Cottage Cheese Flatbread
A soft, protein-rich flatbread that’s naturally gluten-free and keto-friendly! Made with just a few wholesome ingredients, this flatbread is perfect for wraps, sandwiches, or even pizza bases.
📝 Ingredients (Makes 4 flatbreads)
- 1 cup cottage cheese (full-fat for best texture)
- 1 cup almond flour (blanched preferred for smooth texture)
- 1 large egg
- 1/4 tsp garlic powder (optional, for flavor)
- 1/8 tsp salt (optional)
👩🍳 Instructions
- Preheat oven to 375°F (190°C). Line a baking sheet with parchment paper.
- In a blender or food processor, blend cottage cheese until smooth.
- In a bowl, combine the blended cottage cheese, almond flour, egg, garlic powder, and salt. Mix until a thick batter forms.
- Scoop 1/4 of the batter onto the parchment paper and spread it into a circle or oval about 1/4 inch thick. Repeat for remaining batter to make 4 flatbreads.
- Bake for 18–20 minutes, or until the edges are golden and centers are firm.
- For a crispier texture, broil for an additional 2 minutes or pan-fry each side on medium heat for 1–2 minutes after baking.
- Let cool slightly before serving. Enjoy warm or store for later!
💡 Notes
- Texture Tip: Blending the cottage cheese makes the batter smoother and helps avoid lumps.
- If the batter is too runny, add 1–2 tablespoons more almond flour.
- You can also make mini rounds for snack-size flatbreads.
✅ Tips
- For herbed flatbread, add dried oregano, basil, or rosemary.
- Want cheesy garlic bread?

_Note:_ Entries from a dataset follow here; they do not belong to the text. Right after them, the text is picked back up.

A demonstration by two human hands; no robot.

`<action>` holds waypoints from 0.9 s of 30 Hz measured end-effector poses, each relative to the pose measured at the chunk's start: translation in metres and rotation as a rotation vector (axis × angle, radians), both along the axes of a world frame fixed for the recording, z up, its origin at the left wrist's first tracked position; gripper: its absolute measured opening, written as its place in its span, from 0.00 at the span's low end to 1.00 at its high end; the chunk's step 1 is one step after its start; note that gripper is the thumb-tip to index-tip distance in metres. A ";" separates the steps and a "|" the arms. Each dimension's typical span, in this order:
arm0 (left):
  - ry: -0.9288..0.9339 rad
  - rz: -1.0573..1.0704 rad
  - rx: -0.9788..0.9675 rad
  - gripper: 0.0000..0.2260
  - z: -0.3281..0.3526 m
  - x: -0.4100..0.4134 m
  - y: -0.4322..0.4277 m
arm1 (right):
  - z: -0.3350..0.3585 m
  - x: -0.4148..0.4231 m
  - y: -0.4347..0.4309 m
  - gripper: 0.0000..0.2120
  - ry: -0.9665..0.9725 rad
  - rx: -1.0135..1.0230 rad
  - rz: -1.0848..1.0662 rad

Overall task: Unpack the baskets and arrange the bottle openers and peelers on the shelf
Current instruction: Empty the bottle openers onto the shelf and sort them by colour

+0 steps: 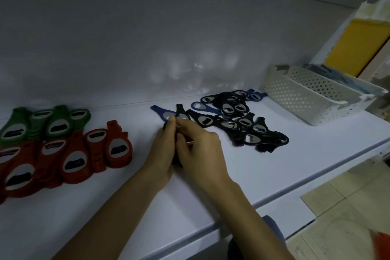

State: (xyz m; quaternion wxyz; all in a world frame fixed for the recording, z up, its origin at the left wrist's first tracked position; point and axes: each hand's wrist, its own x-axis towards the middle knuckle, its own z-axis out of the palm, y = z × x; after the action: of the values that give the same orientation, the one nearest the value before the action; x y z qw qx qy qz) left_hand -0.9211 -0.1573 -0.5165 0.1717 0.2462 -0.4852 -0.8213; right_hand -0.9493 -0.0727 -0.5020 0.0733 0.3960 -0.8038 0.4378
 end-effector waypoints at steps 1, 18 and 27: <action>0.019 -0.007 0.099 0.19 0.002 0.002 -0.003 | 0.003 -0.005 -0.002 0.13 -0.016 0.014 0.022; 0.060 -0.015 0.372 0.06 0.000 -0.001 -0.011 | -0.028 -0.084 0.000 0.10 0.334 0.340 -0.317; 0.104 -0.328 0.283 0.27 0.005 -0.001 -0.009 | -0.011 -0.067 0.005 0.03 -0.667 -0.540 0.174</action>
State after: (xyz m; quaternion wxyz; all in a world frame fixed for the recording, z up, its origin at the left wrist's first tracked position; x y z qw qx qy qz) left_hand -0.9220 -0.1666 -0.5119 0.0244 0.1431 -0.3893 -0.9096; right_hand -1.0167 -0.0677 -0.5132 -0.1265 0.2657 -0.6037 0.7409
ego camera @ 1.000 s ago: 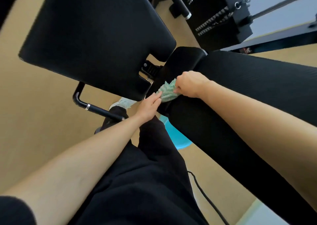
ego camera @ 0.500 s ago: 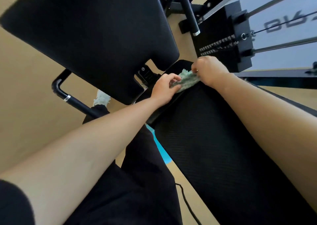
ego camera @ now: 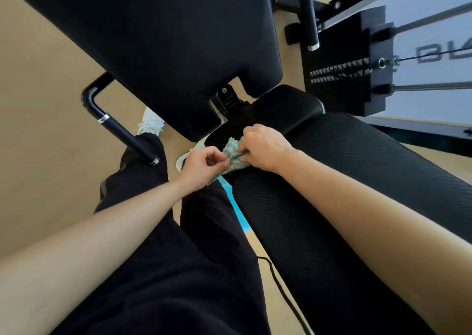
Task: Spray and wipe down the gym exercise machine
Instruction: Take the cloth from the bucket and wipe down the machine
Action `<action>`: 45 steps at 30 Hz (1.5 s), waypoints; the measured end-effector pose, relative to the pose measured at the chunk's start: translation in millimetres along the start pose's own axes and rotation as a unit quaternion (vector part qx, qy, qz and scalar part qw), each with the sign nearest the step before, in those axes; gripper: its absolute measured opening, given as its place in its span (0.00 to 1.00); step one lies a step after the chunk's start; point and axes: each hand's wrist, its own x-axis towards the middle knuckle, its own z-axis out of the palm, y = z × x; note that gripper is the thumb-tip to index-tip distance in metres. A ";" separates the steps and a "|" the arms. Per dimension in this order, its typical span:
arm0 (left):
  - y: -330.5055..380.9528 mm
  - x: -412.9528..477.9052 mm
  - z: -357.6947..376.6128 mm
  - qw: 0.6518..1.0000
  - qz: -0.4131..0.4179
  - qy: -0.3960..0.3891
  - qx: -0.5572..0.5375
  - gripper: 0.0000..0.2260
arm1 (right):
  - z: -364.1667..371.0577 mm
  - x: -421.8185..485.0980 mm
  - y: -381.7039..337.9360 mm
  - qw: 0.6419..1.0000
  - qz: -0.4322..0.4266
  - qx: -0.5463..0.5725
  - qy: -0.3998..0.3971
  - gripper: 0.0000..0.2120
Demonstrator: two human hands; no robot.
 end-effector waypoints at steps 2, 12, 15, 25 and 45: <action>-2.0 -0.6 -2.0 1.000 -0.011 0.001 0.000 0.06 | 0.7 2.0 -1.3 1.000 -0.010 -0.005 -0.009 0.11; 67.6 115.5 34.7 0.992 0.066 -0.002 0.111 0.03 | -31.5 3.8 108.4 0.965 0.236 0.015 0.113 0.10; 89.5 148.0 45.7 0.988 0.082 -0.002 0.133 0.04 | -33.9 4.5 131.7 0.947 0.287 -0.013 0.146 0.09; 36.7 143.4 31.4 0.992 0.056 0.049 0.103 0.02 | -16.9 53.4 100.4 0.986 0.122 -0.101 0.055 0.16; -15.6 106.1 7.3 0.993 -0.106 0.011 0.044 0.19 | 11.8 105.7 80.9 0.986 0.075 -0.095 -0.114 0.28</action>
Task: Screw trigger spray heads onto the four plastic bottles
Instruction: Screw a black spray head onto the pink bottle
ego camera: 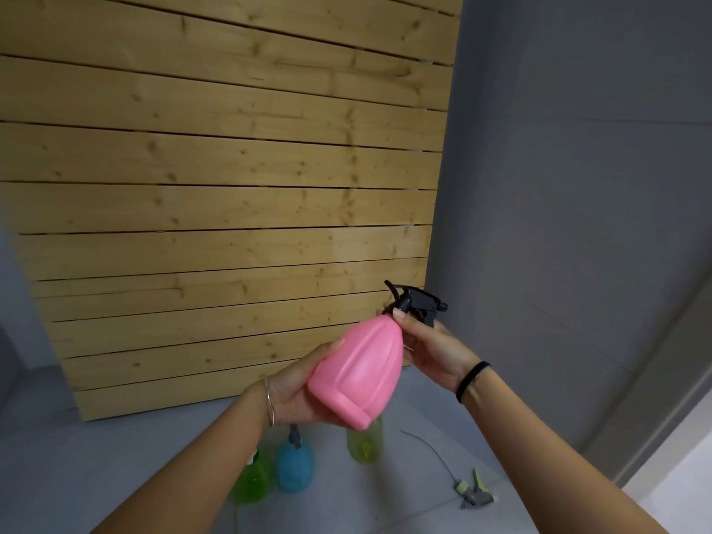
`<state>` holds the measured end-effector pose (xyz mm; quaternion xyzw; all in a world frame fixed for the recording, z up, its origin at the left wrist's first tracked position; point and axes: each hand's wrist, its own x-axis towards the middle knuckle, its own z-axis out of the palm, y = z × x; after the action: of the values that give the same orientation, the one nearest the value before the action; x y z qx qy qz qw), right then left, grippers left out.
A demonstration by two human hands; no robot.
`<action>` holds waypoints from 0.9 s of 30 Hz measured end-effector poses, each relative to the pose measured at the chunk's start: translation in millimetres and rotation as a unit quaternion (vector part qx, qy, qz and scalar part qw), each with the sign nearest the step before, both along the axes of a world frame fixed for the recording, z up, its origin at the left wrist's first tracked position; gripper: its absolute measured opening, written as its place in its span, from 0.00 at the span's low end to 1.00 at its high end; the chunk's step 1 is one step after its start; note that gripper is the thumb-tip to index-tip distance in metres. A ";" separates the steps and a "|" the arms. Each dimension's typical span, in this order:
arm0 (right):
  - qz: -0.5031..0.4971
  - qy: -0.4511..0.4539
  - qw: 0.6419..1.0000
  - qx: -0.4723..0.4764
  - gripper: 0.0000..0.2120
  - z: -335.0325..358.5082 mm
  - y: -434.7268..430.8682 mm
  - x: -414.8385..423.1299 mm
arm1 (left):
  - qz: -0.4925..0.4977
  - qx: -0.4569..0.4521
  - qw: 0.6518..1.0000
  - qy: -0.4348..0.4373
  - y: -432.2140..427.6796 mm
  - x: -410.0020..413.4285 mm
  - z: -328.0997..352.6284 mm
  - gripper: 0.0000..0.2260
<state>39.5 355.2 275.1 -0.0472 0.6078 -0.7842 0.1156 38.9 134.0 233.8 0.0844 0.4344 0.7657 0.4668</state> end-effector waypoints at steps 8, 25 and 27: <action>-0.149 0.009 0.969 0.195 0.28 -2.8 -2.8 -10.3 | 0.093 -0.088 0.983 0.129 1.2 -11.1 -11.6 0.47; -0.011 -0.060 0.988 0.143 0.19 -35.9 -45.0 -69.2 | 0.137 -0.389 0.856 0.311 -14.2 -55.7 -79.7 0.40; -0.004 -0.075 0.983 0.167 0.16 -55.9 -48.8 -75.1 | 0.135 -0.448 0.843 0.267 -26.1 -66.5 -95.6 0.35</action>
<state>-35.6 306.4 219.3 0.0336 0.7199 -0.6736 0.1640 -27.6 107.9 138.2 0.0075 0.8450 0.4907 0.2124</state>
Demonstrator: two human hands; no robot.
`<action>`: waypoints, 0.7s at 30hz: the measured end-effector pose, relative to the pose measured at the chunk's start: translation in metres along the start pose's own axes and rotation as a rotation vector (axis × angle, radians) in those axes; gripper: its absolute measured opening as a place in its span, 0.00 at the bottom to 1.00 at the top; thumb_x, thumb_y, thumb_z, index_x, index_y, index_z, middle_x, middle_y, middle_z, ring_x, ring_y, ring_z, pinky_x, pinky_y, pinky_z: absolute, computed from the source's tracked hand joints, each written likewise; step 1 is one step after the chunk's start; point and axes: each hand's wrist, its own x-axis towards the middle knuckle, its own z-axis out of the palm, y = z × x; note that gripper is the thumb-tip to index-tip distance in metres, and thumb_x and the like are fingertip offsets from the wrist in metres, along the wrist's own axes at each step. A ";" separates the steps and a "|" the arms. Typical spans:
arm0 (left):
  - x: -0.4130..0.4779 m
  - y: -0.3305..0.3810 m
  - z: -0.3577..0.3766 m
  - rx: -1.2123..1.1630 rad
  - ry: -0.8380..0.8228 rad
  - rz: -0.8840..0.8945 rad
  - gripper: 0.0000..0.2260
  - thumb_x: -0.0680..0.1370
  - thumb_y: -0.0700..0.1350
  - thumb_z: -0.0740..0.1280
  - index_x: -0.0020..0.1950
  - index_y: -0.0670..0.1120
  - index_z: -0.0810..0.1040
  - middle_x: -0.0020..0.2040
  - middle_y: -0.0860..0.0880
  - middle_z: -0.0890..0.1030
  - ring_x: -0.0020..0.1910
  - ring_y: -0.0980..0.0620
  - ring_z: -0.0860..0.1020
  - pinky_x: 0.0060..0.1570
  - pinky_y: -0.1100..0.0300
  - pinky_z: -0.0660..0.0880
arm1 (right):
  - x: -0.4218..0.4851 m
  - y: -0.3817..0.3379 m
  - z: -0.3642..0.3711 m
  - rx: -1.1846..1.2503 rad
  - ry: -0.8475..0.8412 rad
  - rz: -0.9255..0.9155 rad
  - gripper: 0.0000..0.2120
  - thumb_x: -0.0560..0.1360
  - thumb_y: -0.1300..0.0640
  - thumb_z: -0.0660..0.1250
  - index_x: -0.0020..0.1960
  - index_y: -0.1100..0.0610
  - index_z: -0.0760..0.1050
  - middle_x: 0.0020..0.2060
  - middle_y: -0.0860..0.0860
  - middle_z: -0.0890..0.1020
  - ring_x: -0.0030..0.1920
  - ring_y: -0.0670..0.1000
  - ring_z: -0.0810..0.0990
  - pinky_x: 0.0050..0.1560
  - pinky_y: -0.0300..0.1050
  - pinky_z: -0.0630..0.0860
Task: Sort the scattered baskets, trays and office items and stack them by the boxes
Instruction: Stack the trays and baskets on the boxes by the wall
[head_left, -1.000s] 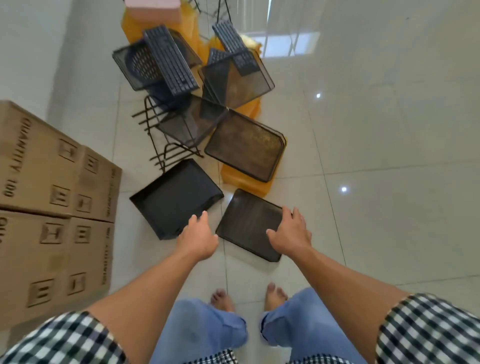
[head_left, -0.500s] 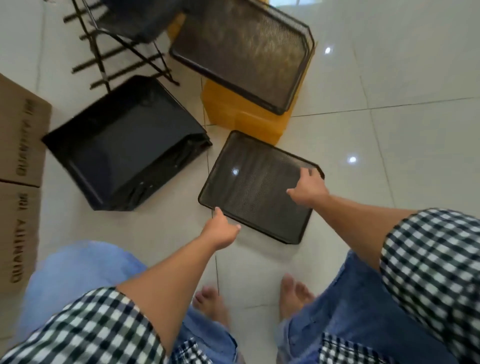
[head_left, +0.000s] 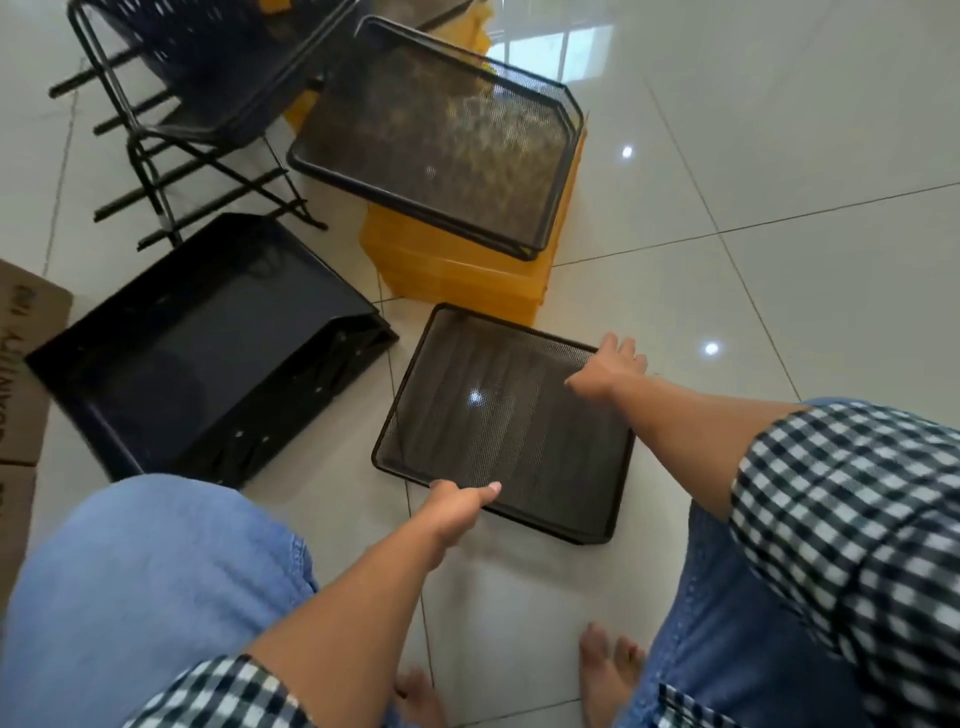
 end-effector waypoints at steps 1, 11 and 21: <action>0.000 0.002 -0.001 -0.029 -0.005 0.002 0.40 0.79 0.56 0.70 0.80 0.39 0.52 0.76 0.42 0.66 0.67 0.44 0.74 0.70 0.46 0.70 | 0.003 -0.001 0.000 0.003 -0.006 -0.008 0.42 0.78 0.53 0.69 0.82 0.56 0.47 0.81 0.58 0.49 0.79 0.63 0.51 0.77 0.63 0.56; 0.000 0.000 0.002 -0.152 0.027 0.000 0.39 0.78 0.57 0.71 0.79 0.40 0.56 0.70 0.46 0.70 0.61 0.47 0.76 0.68 0.46 0.72 | 0.014 -0.003 0.001 -0.051 -0.102 -0.038 0.44 0.76 0.46 0.71 0.81 0.59 0.50 0.77 0.61 0.60 0.76 0.65 0.60 0.76 0.61 0.61; 0.018 -0.013 -0.001 -0.389 0.296 -0.087 0.27 0.80 0.47 0.70 0.75 0.38 0.65 0.74 0.42 0.70 0.70 0.40 0.71 0.69 0.47 0.70 | 0.004 0.004 0.017 -0.371 -0.213 -0.100 0.29 0.80 0.44 0.64 0.75 0.60 0.68 0.69 0.61 0.71 0.70 0.63 0.69 0.70 0.54 0.69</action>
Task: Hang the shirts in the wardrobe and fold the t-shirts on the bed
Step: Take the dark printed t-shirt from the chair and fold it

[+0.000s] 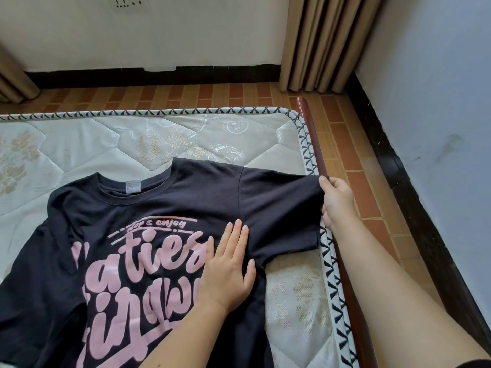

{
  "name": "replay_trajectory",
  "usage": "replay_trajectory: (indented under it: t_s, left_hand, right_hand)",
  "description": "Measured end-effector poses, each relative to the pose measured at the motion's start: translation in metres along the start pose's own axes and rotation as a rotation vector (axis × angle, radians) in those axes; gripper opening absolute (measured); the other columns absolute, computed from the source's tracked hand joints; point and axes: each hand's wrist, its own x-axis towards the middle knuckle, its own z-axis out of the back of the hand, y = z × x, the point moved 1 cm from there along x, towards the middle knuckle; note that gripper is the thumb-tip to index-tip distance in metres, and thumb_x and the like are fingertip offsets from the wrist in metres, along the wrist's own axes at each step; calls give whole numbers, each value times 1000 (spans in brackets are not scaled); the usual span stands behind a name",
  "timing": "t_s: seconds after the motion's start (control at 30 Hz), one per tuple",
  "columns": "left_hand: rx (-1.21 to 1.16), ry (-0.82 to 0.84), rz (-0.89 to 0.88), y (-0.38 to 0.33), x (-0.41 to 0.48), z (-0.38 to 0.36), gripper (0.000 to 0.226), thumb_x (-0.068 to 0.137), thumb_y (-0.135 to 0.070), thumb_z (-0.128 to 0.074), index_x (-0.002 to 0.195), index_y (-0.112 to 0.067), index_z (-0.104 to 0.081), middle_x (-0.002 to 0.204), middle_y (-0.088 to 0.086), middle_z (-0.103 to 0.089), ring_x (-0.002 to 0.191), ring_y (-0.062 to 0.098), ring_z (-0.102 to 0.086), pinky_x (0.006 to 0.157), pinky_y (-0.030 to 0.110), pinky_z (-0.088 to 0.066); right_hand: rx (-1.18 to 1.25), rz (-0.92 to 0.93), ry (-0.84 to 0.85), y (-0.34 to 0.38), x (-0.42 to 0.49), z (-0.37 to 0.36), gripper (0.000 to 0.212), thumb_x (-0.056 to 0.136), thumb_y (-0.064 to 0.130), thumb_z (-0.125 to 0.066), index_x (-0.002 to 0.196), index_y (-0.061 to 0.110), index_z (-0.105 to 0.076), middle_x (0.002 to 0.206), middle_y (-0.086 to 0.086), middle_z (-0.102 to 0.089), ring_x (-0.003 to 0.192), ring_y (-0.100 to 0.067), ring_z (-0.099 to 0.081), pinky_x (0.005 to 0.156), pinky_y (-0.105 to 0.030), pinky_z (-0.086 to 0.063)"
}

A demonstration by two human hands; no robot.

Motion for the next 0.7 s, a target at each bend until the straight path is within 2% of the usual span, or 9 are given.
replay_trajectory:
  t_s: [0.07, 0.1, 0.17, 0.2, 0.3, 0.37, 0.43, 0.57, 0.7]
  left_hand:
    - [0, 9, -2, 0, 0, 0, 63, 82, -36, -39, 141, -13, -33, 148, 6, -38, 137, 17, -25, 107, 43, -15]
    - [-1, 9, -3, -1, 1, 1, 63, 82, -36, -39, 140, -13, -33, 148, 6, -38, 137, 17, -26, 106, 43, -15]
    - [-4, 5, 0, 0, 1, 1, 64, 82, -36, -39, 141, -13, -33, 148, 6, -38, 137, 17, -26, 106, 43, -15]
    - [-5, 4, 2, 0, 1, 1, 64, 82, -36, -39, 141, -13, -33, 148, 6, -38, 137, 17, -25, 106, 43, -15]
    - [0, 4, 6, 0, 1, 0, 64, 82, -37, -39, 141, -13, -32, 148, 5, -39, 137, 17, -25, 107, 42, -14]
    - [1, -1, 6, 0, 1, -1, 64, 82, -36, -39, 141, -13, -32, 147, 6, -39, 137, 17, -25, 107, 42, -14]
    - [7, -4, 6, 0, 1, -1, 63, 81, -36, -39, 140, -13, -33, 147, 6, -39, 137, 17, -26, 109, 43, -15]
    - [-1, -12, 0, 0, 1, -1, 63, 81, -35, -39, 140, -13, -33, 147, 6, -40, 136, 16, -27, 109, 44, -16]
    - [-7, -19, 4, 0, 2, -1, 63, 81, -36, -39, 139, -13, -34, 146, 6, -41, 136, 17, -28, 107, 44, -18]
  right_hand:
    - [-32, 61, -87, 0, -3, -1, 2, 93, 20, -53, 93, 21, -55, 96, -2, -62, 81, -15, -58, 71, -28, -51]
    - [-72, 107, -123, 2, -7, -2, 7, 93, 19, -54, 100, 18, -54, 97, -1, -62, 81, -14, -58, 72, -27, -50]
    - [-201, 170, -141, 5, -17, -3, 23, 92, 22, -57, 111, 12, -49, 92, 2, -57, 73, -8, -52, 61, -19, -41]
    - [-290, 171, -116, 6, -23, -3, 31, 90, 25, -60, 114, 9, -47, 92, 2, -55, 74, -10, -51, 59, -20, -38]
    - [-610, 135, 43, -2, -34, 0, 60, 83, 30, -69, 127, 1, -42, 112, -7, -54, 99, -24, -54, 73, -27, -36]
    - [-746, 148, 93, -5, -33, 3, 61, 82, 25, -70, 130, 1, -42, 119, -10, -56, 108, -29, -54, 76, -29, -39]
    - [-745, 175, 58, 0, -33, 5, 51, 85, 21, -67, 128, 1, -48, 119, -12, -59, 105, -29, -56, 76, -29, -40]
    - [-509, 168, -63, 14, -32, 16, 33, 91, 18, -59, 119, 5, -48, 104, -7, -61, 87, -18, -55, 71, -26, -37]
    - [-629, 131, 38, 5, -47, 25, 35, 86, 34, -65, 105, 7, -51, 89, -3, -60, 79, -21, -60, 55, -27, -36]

Add 1/4 cup shredded mozzarella and sprinkle with extra garlic before baking.
- Double the batch and freeze between parchment sheets for meal prep.
- Use it as a gluten-free pizza base—just top and broil after baking.
🍽️ Servings
- Yields: 4 medium flatbreads
- Serving size: 1 flatbread
- Total recipe time: ~25 minutes
🔢 Nutritional Info (Per Flatbread, approximate)
- Calories: 210 kcal
- Protein: 11g
- Fat: 17g
- Carbs: 5g
- Fiber: 2g
- Sugar: 1g
- Net Carbs: 3g
Note: May vary slightly based on brand of cottage cheese and almond flour used.
🌟 Benefits
- High in protein from both egg and cottage cheese.
- Low-carb and keto-friendly.
- Gluten-free & grain-free, suitable for sensitive diets.
- Great alternative to wraps, naan, or pita.
- Can be customized with herbs, spices, or cheese.
❓Q&A
Q: Can I use Greek yogurt instead of cottage cheese?
A: Yes, but the texture may be slightly more doughy and less fluffy.
Q: Can I make it without eggs?
A: Try using a flax egg (1 tbsp ground flax + 2.5 tbsp water), though it will be less airy.
Q: How do I store it?
A: Store in an airtight container in the fridge for up to 4 days or freeze for up to 2 months.
Q: Can I cook it on a skillet instead of baking?
A: Yes! Pour and spread batter on a greased nonstick skillet over medium heat, cook each side for 2–3 minutes until golden.
Q: Is this safe for kids?
A: Absolutely. It’s soft, mild, and packed with nutrients, making it kid-friendly and great for school lunches.